After Record 2021, Rooftop Solar Likely To Face Headwinds In Australia

Highlights :

  • In this occasional Country series for 2022, we start with Australia, where 2021 was a standout year for solar. What does 2022 hold ? And how will Australia keep growing its renewable base?
After Record 2021, Rooftop Solar Likely To Face Headwinds In Australia

Solar power in Australia is a fast growing industry. As of September 2021, the country had an installed photovoltaic capacity of 23,466 MW, of which at least 4,117 MW had been installed in the preceding 12 months.

Notably, the installed PV capacity in Australia increased tenfold between 2009 and 2011 and quadrupled between 2011 and 2016. Indeed, solar power accounted for 9.9% or 22.5 TWh of the country’s total electrical energy production in 2020.

But despite Australia’s recent emergence among leaders in solar power, the country still has many issues to tackle, some of which are discussed below.

A study produced by the Institute for Sustainable Futures, School of Photovoltaic and Renewable Energy Engineering, University of New South Wales, and the Australian Photovoltaic Institute, found that Australia was using less than 5% of the potential capacity for rooftop solar. The study found that the annual output from rooftop solar could reach 245 TWh. This is more than the annual grid consumption of just under 200 TWh.

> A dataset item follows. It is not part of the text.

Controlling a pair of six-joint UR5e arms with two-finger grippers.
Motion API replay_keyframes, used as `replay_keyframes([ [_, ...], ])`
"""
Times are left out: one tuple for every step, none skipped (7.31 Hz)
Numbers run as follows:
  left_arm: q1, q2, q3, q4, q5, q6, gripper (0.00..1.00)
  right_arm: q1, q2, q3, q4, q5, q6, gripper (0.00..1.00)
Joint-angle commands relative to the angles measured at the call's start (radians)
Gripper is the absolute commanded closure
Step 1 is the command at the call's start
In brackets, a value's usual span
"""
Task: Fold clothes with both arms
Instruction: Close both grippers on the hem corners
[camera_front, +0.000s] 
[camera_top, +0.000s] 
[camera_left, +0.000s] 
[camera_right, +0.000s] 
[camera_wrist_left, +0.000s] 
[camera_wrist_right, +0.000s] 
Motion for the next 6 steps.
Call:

The solar power market in Australia is expected to grow at a compound annual growth rate of 19.56% during the period of 2020 to 2025.

However factors, such as supply chain disruptions due to the pandemic, increasing share of alternative clean energy sources and an expected delay in large scale solar power projects are expected to restrain the growth of the solar power market.

For instance, almost a third of households in Australia now have rooftop solar power systems. But this is leading to teething problems like curtailment of output. And incremental reach in any case would only get tougher.

The country’s electrical grids were designed for fossil fuel power stations which only export power. But rooftop solar power systems both consume and export power. That means rooftop solar power systems may lead to high voltage levels outside of the acceptable range. ‘Curtailment‘ is done to counter this.

The loss of power production due to curtailment can go upto 20%. This issue is set to get bigger as more rooftop solar power systems are installed and exported to the grid, even as those who installed on the basis of promises to allow export feel cheated.

The issue of curtailment implies that consumers may not get everything they expect out of their rooftop solar power systems. As users absorb losses, faith in rooftop solar power systems is undermined.

Additionally, Australia faces major challenges when it comes to solar farms.

Inland regions are appropriate for solar farms. However, they are scarcely populated. Electrical transmission in such regions would need deployment of extremely long power lines through rugged terrain.

Further, most of the country’s population lives in the coastal region. But the setting up of solar farms on prime agricultural land causes great concerns.

Moreover, with fewer people paying for electricity offered by the retailers, it raises the question of who will pay for the costs of the distribution network? This issue may lead to a death spiral where a small group of people who do not have access to rooftop solar power systems pay for a large part of the cost of the distribution network.

Nonetheless, Australia has made considerable progress in solar power. If it can manage the challenges in its path, it is likely to continue to lead the rise of solar power and further its transition towards a low carbon economy. It has already made a start to finding solutions by its use of large batteries, where it has been somewhat of a pioneer, with the Hornsdale battery. Ever larger batteries that can store power in the daytime and inject it into the grid later are coming up or in the works. Making it all a profitable option for the stakeholders involved is the big question.

Another solution in the works is a race to export renewable energy, be it in the for of transcontinental lines of the kind being set up by Suncable, or manufacture and export of green hydrogen, again supported by renewable energy. By effectively being off grid, these projects take the grid out of the equation even as they establish large renewable capacities.